Sulloway tried three times to enlist for military service during the Civil War, but he was rejected because of physical disabilities. [These rejections made Sulloway a champion of disabled war veterans in later years.]
Sulloway began law practice in Manchester (1864). He was elected to the State House of Representatives (1872/3); he served again in the State House of Representatives (1887/93).
Sulloway ran for national office in 1894, and he served in the United States House of Representatives for eleven terms (1895 - 1913; 1915/17). He was defeated for reelection in 1912, when the Republican split between President Taft and former president Theodore Roosevelt allowed the Democrats to win both the national and the New Hampshire elections.
In the U.S. House of Representatives Sulloway became through seniority Chairman of the Committee on Expenditures in the Department of Justice, and Chairman of the Committee on Invalid Pensions. Supported by injured Civil War veterans, Sulloway commanded substantial votes and was a national figure. (Perhaps oddly, although Sulloway was a strong supporter of the 1898 Spanish-American War, and a strong believer in independence for Cuba, his power base remained Civil War veterans of the Grand Army of the Republic.)
Sulloway was physically a huge man, standing 6'6" in his stocking feet and with broad shoulders and a physique to match. When he lost the 1912 election his G.A.R. supporters determined that they would commemorate his years of service to veterans' causes with a life-sized portrait. In 1913 they contracted with the artist Frank French, who had an office in Manchester (NH), to produce an oil on canvas portrait of Sulloway which measure 96" high x 66" wide without the frame. French told the veterans the price for such a large canvas would be three thousand dollars - a not unreasonable sum in an era when American artists such as Sargent and Chase asked for and got fifteen thousand dollars or more for a portrait of a single figure. The veterans agreed - and then came back saying they could only raise one thousand dollars. The artist reduced his price to one thousand dollars, because his two brothers had served as soldiers and because he admired Sulloway's efforts for the veterans. He even contributed an elaborate gold frame, measuring 112" high times 81" wide, as a further contribution. This frame was valued at one hundred dollars in 1913.

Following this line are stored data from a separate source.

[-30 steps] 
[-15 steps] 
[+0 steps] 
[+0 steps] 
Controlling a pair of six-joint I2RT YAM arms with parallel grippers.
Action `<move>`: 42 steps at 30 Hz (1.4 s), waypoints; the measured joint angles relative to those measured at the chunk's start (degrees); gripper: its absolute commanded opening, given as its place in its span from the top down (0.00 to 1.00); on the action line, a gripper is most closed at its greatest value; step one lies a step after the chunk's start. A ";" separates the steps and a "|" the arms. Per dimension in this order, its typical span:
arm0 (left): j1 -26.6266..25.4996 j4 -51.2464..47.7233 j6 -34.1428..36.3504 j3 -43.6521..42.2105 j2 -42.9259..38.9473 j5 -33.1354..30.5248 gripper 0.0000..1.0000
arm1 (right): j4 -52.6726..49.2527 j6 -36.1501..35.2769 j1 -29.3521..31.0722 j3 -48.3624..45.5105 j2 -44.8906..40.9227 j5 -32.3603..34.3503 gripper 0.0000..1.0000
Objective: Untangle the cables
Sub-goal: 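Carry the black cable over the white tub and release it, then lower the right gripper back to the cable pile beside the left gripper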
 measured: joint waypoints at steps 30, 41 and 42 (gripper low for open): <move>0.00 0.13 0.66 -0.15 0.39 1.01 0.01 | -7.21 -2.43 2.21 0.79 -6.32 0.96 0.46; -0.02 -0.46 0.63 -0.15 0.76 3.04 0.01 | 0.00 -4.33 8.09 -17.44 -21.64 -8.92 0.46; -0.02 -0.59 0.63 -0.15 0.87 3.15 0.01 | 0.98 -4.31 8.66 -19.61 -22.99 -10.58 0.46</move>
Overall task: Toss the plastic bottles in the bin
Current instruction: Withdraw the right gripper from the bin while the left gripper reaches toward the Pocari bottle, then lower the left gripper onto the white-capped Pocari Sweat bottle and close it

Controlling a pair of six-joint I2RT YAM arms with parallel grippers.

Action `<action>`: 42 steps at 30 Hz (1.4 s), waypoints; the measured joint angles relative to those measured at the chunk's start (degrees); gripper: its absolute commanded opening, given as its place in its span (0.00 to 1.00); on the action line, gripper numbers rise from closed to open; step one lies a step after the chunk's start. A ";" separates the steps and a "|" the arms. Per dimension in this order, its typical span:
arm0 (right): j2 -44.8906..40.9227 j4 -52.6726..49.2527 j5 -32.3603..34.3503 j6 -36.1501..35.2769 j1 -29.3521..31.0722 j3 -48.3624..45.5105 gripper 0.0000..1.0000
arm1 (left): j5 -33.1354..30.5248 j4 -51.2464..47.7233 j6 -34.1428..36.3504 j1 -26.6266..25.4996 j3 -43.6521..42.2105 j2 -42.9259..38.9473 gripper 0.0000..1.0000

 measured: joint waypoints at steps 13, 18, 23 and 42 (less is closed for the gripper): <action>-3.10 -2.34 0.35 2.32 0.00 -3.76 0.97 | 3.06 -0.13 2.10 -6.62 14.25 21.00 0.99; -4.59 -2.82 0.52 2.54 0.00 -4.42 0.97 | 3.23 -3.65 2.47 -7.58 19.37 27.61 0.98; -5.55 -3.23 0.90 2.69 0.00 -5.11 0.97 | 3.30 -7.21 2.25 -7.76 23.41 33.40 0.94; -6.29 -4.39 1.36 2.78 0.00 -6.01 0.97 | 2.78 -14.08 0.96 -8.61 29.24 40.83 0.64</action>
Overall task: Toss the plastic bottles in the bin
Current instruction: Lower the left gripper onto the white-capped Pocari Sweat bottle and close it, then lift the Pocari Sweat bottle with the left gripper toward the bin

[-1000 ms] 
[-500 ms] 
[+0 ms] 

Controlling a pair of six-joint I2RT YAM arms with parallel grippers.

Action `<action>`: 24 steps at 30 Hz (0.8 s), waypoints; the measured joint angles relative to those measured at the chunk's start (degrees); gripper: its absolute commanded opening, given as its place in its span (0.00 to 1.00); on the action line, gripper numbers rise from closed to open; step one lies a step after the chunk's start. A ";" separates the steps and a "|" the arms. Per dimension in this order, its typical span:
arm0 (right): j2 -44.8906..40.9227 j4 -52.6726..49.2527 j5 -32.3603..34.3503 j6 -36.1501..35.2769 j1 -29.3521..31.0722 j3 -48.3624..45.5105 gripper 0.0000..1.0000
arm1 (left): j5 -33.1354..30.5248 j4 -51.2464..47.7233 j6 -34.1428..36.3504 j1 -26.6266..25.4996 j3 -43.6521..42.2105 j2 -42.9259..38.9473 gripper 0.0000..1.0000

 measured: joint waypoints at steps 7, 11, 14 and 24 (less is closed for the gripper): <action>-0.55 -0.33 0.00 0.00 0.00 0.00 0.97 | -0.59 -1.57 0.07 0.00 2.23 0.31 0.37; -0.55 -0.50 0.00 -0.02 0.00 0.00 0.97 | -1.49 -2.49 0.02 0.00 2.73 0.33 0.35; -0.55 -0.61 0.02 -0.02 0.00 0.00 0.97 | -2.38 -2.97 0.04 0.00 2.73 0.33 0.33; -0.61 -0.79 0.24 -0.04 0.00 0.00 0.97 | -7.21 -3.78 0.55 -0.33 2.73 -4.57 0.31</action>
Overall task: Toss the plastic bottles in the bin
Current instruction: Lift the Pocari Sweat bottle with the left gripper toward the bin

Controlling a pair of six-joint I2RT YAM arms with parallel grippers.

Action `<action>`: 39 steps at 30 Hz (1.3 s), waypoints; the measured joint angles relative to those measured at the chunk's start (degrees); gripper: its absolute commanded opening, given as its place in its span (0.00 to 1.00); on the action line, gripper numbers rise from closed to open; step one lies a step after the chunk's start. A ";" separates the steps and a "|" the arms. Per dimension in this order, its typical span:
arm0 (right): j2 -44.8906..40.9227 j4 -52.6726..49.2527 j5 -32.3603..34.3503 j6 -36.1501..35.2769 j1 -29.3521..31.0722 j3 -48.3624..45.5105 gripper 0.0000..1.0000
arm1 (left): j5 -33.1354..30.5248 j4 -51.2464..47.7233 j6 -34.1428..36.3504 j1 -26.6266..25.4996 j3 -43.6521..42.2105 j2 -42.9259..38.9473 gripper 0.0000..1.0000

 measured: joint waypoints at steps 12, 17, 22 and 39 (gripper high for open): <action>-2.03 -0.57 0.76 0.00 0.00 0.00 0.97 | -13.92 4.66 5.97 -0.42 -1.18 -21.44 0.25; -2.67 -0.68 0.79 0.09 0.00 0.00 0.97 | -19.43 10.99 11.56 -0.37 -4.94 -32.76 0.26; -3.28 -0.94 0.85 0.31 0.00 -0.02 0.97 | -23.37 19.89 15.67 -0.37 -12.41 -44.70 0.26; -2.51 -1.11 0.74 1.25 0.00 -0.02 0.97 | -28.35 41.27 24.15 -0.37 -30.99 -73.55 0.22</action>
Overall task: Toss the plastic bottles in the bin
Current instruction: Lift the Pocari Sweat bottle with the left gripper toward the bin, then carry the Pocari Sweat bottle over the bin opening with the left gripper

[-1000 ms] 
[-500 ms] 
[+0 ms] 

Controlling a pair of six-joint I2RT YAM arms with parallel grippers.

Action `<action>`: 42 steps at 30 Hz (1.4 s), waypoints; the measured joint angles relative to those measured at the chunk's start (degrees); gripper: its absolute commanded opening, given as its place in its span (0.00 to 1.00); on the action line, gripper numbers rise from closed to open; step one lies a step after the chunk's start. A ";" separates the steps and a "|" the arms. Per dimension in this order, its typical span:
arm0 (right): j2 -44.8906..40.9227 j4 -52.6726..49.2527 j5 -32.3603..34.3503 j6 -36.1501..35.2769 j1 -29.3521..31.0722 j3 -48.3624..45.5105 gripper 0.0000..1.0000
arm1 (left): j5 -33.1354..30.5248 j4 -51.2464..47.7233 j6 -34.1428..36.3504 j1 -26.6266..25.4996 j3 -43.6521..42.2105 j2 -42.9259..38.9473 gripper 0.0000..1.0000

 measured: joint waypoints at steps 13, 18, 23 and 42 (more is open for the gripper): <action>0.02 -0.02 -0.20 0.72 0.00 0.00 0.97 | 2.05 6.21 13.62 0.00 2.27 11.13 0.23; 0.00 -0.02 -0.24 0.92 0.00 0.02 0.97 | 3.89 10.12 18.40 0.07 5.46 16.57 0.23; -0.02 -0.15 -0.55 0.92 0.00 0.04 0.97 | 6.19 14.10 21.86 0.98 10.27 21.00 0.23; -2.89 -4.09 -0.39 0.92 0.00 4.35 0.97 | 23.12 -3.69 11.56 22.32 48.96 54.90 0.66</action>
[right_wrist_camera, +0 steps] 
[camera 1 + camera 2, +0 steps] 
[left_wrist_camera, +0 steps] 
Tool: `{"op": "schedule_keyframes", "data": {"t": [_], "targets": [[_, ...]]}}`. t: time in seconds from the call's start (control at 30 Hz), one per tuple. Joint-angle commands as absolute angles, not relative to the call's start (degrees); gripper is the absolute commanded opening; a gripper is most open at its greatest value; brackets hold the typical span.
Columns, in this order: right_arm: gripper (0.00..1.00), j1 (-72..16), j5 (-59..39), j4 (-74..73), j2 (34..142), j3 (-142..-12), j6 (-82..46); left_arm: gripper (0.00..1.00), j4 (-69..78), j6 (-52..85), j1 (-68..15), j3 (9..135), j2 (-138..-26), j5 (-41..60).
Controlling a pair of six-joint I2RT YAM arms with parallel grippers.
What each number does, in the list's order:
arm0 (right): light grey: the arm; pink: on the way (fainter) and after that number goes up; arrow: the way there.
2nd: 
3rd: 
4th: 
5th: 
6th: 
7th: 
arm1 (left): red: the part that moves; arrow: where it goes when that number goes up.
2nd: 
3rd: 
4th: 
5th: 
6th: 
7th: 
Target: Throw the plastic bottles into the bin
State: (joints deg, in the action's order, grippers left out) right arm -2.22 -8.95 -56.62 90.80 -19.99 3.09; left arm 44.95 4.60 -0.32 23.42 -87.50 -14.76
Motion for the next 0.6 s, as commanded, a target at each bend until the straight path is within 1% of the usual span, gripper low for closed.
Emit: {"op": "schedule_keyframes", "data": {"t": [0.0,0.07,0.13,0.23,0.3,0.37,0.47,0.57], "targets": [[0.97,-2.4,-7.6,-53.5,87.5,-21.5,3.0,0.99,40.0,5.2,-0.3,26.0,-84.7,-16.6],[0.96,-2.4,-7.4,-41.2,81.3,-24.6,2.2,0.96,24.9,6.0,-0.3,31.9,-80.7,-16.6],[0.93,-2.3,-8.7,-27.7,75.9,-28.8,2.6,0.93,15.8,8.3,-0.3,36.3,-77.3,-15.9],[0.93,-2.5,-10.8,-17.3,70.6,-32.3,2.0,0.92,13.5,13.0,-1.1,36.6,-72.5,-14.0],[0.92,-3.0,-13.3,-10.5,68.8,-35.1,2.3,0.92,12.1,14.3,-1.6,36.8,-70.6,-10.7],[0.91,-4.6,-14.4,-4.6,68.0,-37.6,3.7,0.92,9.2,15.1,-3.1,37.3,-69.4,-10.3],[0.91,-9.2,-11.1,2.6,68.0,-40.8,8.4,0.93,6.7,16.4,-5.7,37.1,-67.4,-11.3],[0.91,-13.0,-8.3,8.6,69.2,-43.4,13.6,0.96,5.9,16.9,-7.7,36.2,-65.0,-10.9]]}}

The portrait of Sulloway, "'The Tall Pine of the Merrimack", was scheduled for an elaborate presentation to the State of New Hampshire at the August 1913 Encampment of G.A.R. Veterans, held at The Weirs on Lake Winnepesaukee. With only a few days to go before the presentation, and with the portrait completed, the G.A.R. Veterans came to the artist Frank French and told him they could only pay him five hundred dollars for the work, not one thousand dollars as agreed.
Thunderstruck, Mr. French made an appointment to see Mr. Sulloway about the matter. At their meeting Sulloway showed French a newly received gold watch and chain, with the watch elaborately engraved to Mr. Sulloway. The watch had cost the G.A.R. Veterans five hundred dollars, according to Mr. Sulloway. The merits or demerits of Mr. French's portrait were of no consequence to Mr. Sulloway; the dispute was between the G.A.R. Veterans and Mr. French, and former Congressman Sulloway would not be involved.
The ceremony went off as planned. Frank French had invited a brother he had not seen for fifty-two years to come east for the ceremony; refusing to deliver the painting without payment in full would have been a serious public embarrassment to all concerned. Besides, many years before Congressman Sulloway had helped French's brother Hiram get a job as a rural mail carrier. But the artist's treatment by the Veterans, and by Sulloway, does not deserve praise.
When it came time to hang the portrait of Cyrus Sulloway at the State House, available wall space was limited. With General Dix and Mary Baker Eddy, Sulloway's portrait is too large for any available space, and it is difficult to see the entire portrait from any vantage point.
References: Biographical Directory of the U.S. Congress, 1776 - 1989 (1989); Richard Herndon, ed., Men of Progress...in...New Hampshire (1898); Hobart Pillsbury, New Hampshire: A History vol. 2 (1927); anonymous, "The Sulloway Portrait" (in Curatorial files).